• [Activity] Go through the data and copy each line where the string "query" appears.

• [Dataset records]
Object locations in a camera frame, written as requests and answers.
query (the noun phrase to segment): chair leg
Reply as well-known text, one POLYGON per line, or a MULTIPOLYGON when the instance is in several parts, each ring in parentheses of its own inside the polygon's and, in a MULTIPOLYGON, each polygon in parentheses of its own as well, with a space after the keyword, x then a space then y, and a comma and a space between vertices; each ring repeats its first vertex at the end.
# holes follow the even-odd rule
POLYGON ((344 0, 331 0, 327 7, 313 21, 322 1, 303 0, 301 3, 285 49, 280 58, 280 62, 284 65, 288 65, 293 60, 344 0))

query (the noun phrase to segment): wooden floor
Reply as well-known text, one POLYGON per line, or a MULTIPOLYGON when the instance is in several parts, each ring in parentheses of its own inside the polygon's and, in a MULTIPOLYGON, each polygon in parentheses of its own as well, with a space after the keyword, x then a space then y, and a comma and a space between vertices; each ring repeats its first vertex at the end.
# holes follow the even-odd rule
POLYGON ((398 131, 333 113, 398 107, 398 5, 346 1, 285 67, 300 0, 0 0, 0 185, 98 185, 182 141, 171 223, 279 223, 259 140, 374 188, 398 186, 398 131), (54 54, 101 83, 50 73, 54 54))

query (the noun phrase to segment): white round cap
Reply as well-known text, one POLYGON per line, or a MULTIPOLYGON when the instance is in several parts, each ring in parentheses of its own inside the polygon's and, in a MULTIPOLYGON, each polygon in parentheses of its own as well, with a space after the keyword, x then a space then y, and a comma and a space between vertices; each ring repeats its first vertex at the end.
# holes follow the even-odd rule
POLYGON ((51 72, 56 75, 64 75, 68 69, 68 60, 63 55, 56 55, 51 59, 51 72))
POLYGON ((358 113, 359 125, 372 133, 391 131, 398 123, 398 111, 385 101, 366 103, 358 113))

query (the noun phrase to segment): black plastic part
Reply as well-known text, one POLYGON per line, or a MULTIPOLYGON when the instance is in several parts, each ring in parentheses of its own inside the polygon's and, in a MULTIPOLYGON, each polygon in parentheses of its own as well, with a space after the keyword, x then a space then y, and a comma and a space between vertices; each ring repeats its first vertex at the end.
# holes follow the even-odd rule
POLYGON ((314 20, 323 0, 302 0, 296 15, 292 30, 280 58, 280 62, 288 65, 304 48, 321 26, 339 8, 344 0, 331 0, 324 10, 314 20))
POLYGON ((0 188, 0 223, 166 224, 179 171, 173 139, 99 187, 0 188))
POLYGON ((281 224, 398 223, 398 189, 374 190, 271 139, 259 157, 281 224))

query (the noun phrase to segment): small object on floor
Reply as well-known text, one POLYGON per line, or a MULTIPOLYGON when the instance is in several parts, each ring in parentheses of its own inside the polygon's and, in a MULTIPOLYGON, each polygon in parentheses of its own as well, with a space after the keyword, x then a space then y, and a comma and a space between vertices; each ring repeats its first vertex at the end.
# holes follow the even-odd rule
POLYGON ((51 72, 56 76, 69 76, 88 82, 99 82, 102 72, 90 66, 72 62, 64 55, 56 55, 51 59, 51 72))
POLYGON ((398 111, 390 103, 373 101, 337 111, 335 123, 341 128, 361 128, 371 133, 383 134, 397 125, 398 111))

• [Result for this exercise]
query (the noun phrase to segment): chair leg
query (the noun phrase to segment): wooden floor
query (the noun phrase to segment): white round cap
query (the noun phrase to segment): black plastic part
query (the noun phrase to segment): small object on floor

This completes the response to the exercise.